I got this idea a while back and have recently started applying actual effort to the project. My first trainset (when I was 3) was a Bachmann setup which had their USRA 0-6-0 lettered for AT&SF (with Pennsy style slope-back tender) , several freight cars, and a red Extended Vision caboose also lettered AT&SF. I have wanted to recreate this caboose in Largescale for some time but was teetering on the 20.3/32 scale point. I have now made something close to a decision about that and it makes any chance of buying this caboose rather slim. 

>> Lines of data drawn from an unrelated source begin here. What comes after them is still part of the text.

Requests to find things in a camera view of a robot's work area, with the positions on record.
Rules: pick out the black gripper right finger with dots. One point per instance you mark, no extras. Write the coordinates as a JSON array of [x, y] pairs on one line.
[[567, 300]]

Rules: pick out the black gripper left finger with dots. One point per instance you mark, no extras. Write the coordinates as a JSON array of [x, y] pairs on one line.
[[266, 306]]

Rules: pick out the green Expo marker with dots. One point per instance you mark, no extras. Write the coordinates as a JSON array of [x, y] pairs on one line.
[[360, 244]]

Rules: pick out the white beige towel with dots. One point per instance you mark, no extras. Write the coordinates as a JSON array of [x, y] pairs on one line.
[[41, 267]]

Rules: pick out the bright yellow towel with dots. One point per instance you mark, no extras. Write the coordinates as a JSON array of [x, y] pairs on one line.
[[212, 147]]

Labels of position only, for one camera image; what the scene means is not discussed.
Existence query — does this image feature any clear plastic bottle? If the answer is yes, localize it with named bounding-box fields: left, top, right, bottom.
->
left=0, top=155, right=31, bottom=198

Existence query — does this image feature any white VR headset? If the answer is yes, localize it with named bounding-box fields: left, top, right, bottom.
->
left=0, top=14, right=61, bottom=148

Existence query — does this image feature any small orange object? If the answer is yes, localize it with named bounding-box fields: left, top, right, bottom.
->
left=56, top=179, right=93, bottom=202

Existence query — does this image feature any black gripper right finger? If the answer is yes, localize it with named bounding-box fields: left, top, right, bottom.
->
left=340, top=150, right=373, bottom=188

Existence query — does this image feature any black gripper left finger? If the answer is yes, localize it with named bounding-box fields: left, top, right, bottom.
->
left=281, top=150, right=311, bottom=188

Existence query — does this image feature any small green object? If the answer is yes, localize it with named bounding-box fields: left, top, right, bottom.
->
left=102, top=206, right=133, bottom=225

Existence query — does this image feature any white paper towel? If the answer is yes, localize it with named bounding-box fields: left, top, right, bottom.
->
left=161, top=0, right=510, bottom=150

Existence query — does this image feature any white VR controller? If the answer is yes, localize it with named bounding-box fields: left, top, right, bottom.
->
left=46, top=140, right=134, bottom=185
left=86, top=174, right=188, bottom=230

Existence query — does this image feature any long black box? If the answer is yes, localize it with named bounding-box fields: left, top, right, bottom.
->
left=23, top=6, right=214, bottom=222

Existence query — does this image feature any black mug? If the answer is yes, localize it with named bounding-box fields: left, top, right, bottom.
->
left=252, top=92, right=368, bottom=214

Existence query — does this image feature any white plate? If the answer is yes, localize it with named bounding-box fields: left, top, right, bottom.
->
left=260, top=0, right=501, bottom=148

So, here's the first version of the file I'm drawing up so that I can build this thing larger. It's based on Bachmann's EV caboose since I'm more interested in recreating my childhood toy than in creating a scale version of the real deal. I thought someone here might be interested in the drawings so here's the first. Now, can someone tell me how to get AutoCAD to plot actual size on letter paper?

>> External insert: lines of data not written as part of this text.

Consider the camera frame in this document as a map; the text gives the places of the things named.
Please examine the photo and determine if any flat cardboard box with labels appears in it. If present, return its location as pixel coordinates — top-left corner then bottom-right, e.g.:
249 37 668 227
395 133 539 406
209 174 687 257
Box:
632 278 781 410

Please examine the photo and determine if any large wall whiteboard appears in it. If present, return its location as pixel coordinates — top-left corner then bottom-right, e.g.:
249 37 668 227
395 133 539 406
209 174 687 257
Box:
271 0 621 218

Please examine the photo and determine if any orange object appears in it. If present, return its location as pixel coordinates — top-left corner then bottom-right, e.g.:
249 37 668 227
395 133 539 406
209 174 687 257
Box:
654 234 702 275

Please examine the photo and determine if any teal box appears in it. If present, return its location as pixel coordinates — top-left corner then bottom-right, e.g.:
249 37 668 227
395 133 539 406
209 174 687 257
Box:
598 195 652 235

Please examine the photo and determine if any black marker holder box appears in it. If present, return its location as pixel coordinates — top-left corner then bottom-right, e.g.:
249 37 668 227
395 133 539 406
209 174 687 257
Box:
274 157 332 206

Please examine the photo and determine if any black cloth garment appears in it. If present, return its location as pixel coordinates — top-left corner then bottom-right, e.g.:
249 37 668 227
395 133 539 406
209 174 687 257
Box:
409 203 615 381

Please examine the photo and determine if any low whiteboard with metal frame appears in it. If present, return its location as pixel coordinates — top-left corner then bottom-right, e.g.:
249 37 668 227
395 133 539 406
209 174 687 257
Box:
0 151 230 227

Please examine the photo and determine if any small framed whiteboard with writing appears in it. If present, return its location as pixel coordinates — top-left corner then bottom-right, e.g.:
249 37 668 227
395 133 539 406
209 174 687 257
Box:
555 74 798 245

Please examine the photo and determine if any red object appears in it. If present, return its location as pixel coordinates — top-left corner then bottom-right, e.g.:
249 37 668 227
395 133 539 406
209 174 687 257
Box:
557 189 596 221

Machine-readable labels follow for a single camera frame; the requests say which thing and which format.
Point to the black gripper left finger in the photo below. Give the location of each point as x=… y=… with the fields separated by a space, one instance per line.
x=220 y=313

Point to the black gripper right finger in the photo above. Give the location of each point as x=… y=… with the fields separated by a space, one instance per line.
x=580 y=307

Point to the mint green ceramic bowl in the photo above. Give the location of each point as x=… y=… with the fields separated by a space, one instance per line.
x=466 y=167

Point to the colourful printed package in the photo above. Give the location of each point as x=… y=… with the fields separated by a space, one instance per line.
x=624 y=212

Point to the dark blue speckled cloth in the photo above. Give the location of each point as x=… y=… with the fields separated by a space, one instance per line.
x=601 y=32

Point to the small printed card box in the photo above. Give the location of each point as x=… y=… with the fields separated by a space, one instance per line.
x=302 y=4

http://1stclass.mylargescale.com/trotfox/pix/Extrended_Vision/EV outlines.dwg 


BTW, the drawing is actual size for 1:20.3, F-scale standard gauge. } ; ]


Later,

Trot, the slightly-sane, fox...


----------



## Scottychaos (Jan 2, 2008)

Trot fox! 
been a long time..where you been? 

your project sounds cool! 
except we cant see your drawing.. 
.dwg is a cad extension..cant open it without cad.. 
can you convert it to a basic jpeg or something like that? 

Scot


----------



## TrotFox (Feb 15, 2008)

Scotty, 

Here's my latest failed attempt to plot is 1:1 as a PDF. 

http://1stclass.mylargescale.com/trotfox/pix/Extrended_Vision/EV outlines End.pdf 

This one came out at 88.3%... I'm still playing with the plot settings but I'll get it there, later! Time to hit the sack tonight. 

Trot, the frustrated, fox...


----------



## Ron Hill (Sep 25, 2008)

The new Autocad software (we run Autocad Civil 3D 2010 at work) allows you to insert .pdf, .jpg etc. into .dwg files. If you cannot get anyone to plot it out 1:1, let me know and I will plot it out for you. 
Ron


----------



## donnaj867 (Jul 9, 2010)

Hello ! 
I am also a new member. Would a newcomer be warmly welcome here? Good day you guy ! 


__________________ 
Watch Predators Online Free


----------



## Steve Stockham (Jan 2, 2008)

Of course! New members are always welcome!







Good to see you back on the forum too Trot!


----------



## Dwight Ennis (Jan 2, 2008)

Trot - you have too set Acad to plot 1:1, and plot a window slightly smaller than the maximum print dimensions of your printer - say x=10.25 and y=7.75 or so for letter size. You can divide your drawing into appropriately sized "windows" at plot time. 

PDFs also have to be set to print at full scale, not "fit to paper." I'd always include a scale at the bottom of the drawing, maybe 6" long divided into inches just as a hard check after plotting.


----------



## wchasr (Jan 2, 2008)

And to get a Jpeg from an AutoCAD file that is a "save as"function as I recall, not a plot function. What version of AutoCAD are you using? The plot window has changed over the versions and can be a bear to navigate from an older version to a newer version finding the settings you are used to adjusting on a regular basis. "They" never leave them in the ame place it seems? 

PS. I would echo that it is also really good to see you back here AND in the workshop! I trust the little one is growing up and the job is going well too? 

Chas


----------



## TrotFox (Feb 15, 2008)

FYI, i got it! The secret was, while in a paper space viewport, "ZOOM 1XP". 

I have replaced the old, improperly scaled, PDF with this life-size one! 

http://1stclass.mylargescale.com/trotfox/pix/Extrended_Vision/EV outlines Cabin End (1).pdf 

Printing that file at 1:1 from Adobe should result in a life-size end view of the cabin. =D I have been contacted by Virgal already about having it laser-cut from styrene but my plan is to make it from used cereal boxes like the "Paper Samurai" was building trains from cardstock. I'm thinking I'll do up a set of drawings so that Virgal can offer them for sale to anyone that wants to build a copy once I've built the first one and can verify fits. Once it's in AutoCAD scaling to 1:29 or 1:32 or even 1:12 will be simple. 

Trot, the full-scale, fox...


----------